What to work on: All lines from the opening of the entries below through the line containing "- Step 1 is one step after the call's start" must be output exactly as they appear, with no other lines.

(Stored items from a collection)

+-------+

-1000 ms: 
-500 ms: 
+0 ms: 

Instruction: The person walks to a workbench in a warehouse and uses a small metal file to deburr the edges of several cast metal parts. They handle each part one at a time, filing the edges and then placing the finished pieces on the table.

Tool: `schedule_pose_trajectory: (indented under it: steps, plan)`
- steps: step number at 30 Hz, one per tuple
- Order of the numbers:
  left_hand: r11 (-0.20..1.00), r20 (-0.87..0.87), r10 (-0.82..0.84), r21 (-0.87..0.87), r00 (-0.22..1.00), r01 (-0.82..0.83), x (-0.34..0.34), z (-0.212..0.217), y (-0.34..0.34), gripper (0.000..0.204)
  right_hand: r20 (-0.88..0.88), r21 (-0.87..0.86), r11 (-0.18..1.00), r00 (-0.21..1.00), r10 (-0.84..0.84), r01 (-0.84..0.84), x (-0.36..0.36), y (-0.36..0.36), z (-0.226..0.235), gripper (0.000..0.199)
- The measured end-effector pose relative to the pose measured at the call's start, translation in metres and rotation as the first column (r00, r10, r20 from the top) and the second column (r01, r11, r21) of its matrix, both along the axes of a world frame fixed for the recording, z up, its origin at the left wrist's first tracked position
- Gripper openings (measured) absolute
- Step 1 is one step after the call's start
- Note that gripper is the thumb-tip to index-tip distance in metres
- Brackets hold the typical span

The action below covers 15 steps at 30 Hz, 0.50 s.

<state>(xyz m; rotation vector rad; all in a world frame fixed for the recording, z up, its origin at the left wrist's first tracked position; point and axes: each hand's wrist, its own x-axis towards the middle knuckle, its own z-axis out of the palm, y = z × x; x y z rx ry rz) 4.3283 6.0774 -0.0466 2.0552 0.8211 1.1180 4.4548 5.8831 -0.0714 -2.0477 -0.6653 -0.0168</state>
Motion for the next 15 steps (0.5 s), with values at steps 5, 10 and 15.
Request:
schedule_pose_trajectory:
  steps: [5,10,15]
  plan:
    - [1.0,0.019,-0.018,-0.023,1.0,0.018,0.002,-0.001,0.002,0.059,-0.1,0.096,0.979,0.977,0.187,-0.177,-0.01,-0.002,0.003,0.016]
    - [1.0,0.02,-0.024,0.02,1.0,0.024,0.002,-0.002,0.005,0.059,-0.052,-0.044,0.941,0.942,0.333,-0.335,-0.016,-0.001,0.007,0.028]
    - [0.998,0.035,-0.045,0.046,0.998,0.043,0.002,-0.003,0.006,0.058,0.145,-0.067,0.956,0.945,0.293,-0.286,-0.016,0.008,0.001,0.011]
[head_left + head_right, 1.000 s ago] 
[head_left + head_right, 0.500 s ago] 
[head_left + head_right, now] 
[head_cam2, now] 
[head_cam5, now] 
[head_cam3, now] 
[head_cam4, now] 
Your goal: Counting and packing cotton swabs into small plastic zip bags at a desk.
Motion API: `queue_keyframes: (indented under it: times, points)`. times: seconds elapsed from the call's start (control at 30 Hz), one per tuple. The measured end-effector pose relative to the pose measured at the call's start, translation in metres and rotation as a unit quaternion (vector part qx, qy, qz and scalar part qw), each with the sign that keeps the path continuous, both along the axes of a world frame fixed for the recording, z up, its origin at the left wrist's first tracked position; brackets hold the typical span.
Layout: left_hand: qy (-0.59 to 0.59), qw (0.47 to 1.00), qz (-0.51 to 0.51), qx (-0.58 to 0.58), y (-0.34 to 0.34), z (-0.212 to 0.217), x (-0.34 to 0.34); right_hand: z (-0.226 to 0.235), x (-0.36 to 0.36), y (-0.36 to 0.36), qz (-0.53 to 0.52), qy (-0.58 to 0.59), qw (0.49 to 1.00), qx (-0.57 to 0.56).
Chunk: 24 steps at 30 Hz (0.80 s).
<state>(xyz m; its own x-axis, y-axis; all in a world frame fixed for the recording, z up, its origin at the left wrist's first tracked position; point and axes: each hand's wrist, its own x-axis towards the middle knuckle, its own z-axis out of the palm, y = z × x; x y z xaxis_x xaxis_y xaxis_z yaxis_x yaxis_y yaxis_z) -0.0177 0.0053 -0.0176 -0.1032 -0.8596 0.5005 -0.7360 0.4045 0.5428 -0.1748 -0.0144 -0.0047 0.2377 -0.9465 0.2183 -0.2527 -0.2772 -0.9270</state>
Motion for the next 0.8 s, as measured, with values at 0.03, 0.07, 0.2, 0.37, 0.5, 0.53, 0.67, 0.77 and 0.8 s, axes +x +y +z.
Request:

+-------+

Solved problem:
-1000 ms: 
-500 ms: 
+0 ms: 

Instruction: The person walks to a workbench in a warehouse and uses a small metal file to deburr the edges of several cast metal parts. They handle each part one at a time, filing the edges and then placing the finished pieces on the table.

Tool: `schedule_pose_trajectory: (indented under it: steps, plan)`
- steps: step number at 30 Hz, one per tuple
- Order of the numbers:
  left_hand: r11 (-0.20..1.00), r20 (-0.87..0.87), r10 (-0.82..0.84), r21 (-0.87..0.87), r00 (-0.22..1.00), r01 (-0.82..0.83), x (-0.34..0.34), z (-0.212..0.217), y (-0.34..0.34), gripper (0.000..0.204)
  right_hand: r20 (-0.88..0.88), r21 (-0.87..0.86), r11 (-0.18..1.00), r00 (-0.21..1.00), r10 (-0.84..0.84), r01 (-0.84..0.84), x (-0.36..0.36), y (-0.36..0.36), z (-0.226..0.235), gripper (0.000..0.199)
- The measured end-effector pose relative to the pose measured at the call's start, translation in metres and rotation as the first column (r00, r10, r20 from the top) and the second column (r01, r11, r21) of its matrix, both along the axes of a world frame fixed for the recording, z up, its origin at the left wrist's first tracked position
- Gripper openings (measured) absolute
- Step 1 is one step after the call's start

With this, the answer is done.